— What this task involves —
Show, from the records below, all lines that contain the word "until".

— Provided data —
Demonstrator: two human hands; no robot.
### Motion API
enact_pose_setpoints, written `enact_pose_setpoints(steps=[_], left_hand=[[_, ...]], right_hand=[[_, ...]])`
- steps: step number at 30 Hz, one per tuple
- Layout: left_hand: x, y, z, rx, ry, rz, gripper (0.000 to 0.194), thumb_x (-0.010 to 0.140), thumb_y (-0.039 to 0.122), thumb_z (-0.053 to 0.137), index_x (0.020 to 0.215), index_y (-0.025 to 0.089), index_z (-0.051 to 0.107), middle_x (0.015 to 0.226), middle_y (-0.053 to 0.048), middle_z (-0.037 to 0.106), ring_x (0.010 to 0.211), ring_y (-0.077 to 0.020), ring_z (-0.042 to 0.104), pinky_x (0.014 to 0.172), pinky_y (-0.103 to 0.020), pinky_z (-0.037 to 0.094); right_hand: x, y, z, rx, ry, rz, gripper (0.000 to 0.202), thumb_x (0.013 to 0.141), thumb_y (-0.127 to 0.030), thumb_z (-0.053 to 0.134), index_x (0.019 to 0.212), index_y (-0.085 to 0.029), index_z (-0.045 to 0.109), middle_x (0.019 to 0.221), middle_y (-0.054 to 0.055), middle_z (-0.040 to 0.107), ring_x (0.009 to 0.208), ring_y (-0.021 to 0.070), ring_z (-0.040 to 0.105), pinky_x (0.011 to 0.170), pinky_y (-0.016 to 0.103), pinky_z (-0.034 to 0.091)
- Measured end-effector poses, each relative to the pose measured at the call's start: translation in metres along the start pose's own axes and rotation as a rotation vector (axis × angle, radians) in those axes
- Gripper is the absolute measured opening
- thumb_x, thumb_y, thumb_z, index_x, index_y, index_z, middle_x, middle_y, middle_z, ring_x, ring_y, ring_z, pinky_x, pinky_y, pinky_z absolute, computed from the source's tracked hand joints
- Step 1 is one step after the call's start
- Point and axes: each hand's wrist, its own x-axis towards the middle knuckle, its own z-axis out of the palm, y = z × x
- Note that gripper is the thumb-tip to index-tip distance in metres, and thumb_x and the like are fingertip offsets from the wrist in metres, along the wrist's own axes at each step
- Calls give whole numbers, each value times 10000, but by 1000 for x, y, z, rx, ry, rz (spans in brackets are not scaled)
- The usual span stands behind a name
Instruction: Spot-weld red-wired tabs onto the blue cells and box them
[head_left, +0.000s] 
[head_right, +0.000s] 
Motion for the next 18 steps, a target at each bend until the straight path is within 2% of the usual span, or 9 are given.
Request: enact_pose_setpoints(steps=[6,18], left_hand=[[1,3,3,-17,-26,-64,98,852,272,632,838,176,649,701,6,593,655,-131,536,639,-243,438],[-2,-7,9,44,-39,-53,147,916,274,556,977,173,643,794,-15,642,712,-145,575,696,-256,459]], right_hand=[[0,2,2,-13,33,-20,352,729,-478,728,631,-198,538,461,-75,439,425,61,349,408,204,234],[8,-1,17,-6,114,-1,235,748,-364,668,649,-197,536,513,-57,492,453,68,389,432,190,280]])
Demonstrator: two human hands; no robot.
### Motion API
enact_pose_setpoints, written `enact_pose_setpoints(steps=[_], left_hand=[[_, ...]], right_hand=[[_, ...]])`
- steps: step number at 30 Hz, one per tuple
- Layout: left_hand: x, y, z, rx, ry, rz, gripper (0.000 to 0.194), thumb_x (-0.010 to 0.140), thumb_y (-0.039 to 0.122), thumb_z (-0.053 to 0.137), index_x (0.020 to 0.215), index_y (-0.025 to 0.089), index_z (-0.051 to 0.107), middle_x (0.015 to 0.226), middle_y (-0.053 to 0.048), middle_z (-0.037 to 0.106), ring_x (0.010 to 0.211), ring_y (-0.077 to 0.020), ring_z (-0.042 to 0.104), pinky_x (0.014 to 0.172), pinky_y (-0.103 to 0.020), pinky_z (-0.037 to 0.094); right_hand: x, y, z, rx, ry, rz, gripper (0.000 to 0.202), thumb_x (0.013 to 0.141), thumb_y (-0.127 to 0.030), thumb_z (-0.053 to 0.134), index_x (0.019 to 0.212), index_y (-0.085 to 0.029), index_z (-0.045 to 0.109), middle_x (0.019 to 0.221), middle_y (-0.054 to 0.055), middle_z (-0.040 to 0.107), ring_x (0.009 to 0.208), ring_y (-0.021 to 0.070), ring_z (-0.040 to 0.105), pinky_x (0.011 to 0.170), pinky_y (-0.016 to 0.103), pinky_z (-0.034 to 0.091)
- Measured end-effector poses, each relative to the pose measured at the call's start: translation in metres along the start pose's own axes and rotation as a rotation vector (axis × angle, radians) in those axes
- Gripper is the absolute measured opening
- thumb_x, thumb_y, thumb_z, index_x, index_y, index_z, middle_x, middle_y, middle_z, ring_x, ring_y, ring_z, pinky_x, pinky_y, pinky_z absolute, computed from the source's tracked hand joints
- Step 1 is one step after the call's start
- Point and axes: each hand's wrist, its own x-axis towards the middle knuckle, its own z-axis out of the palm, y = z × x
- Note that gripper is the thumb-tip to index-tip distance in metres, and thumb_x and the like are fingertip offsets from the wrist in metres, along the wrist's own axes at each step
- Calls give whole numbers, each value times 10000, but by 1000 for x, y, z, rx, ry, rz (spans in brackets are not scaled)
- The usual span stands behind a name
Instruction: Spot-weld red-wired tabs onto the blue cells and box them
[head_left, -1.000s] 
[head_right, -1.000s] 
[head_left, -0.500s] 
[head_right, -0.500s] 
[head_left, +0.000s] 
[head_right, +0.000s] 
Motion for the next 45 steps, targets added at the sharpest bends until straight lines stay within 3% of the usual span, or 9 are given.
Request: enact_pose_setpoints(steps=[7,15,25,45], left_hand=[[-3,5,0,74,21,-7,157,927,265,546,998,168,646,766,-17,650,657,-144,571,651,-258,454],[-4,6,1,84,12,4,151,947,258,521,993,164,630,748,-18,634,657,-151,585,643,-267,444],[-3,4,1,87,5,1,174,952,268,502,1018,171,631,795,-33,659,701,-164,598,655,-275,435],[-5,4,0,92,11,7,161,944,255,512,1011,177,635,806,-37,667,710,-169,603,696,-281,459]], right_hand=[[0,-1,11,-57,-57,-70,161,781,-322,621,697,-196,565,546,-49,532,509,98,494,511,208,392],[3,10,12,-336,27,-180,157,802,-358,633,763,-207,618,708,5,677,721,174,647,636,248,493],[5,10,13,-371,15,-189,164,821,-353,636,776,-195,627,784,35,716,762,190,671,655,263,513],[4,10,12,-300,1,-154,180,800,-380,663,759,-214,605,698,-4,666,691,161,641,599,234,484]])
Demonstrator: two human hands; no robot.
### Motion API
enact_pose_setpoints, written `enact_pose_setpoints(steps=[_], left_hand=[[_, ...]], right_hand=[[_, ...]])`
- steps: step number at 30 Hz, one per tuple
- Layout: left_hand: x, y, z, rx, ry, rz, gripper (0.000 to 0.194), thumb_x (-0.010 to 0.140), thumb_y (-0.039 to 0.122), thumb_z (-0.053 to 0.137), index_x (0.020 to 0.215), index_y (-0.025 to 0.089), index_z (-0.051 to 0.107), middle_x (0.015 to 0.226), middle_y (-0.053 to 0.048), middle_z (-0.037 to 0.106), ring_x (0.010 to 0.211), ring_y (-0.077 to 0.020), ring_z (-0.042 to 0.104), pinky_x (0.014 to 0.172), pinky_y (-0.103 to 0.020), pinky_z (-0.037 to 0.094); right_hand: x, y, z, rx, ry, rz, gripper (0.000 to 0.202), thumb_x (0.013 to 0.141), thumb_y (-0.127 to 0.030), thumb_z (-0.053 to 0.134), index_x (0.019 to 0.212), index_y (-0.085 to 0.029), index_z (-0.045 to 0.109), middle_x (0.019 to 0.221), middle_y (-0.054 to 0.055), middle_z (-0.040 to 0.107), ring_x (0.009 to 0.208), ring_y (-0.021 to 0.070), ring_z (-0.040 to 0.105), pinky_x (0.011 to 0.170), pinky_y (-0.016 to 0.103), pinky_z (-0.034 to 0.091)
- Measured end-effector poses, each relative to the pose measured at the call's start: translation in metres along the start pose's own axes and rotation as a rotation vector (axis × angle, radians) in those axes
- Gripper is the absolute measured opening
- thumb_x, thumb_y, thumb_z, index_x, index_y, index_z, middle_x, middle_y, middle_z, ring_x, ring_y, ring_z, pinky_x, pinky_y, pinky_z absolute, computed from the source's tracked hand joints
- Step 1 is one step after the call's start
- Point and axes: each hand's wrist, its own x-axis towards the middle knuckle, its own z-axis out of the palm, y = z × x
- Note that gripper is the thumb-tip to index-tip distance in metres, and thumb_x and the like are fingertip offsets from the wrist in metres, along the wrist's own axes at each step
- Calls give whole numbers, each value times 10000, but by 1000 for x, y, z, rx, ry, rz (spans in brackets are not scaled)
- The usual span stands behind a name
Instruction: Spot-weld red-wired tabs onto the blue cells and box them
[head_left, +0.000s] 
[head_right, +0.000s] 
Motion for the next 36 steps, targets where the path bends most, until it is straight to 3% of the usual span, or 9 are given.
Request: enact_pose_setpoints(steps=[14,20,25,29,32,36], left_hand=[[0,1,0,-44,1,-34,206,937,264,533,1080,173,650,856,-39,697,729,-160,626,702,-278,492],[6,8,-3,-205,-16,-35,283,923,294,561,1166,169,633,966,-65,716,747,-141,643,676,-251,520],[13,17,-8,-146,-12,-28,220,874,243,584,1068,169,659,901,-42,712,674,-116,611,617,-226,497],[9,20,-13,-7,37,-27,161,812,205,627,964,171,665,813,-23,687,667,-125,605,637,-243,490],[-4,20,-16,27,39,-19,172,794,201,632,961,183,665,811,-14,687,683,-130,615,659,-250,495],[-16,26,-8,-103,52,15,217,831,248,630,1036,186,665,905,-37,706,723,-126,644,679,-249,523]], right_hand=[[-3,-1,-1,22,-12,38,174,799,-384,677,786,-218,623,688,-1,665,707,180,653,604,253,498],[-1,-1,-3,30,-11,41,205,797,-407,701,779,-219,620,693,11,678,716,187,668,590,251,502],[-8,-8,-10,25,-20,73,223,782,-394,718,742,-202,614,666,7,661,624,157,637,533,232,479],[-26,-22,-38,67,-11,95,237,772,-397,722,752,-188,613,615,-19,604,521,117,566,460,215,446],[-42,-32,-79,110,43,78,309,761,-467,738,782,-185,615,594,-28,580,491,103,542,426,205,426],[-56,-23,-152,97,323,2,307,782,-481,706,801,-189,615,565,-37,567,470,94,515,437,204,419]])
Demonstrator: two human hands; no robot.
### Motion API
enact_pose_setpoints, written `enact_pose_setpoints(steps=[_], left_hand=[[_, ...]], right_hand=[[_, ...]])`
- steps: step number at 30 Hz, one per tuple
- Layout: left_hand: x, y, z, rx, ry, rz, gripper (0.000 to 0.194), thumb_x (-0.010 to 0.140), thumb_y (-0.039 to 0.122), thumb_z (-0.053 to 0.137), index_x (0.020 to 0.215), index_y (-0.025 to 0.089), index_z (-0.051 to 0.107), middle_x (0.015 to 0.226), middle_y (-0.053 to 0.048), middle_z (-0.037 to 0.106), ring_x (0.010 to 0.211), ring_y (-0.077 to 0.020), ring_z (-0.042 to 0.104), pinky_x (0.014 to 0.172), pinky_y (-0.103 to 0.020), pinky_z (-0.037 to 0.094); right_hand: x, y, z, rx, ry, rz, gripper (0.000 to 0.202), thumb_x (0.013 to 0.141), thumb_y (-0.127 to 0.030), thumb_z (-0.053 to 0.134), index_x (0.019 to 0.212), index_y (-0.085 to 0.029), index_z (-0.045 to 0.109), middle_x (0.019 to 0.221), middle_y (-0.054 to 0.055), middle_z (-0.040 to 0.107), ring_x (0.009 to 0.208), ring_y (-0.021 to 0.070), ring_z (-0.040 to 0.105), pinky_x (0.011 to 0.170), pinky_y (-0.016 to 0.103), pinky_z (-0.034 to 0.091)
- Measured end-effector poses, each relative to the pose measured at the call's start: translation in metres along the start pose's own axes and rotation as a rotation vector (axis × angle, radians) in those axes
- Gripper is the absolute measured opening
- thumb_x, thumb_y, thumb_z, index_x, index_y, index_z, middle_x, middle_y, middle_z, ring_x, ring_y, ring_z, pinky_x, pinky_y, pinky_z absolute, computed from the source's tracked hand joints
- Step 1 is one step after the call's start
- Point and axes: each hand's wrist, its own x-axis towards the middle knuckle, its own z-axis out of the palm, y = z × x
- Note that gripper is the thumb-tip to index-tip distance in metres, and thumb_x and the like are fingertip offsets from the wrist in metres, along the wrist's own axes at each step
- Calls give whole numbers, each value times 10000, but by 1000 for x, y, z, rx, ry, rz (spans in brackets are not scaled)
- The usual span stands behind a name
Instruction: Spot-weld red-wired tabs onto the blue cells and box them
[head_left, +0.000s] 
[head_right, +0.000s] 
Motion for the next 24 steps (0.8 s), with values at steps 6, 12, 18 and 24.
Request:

— Task response —
Motion for the next 18 steps, a target at each bend until the straight path is within 2% of the usual span, or 9 are given.
Motion for the next 45 steps, targets added at the sharpest bends until straight lines stay within 3% of the usual span, or 9 are given.
Motion for the next 36 steps, targets where the path bends most, until it is straight to 3% of the usual span, or 9 are given.

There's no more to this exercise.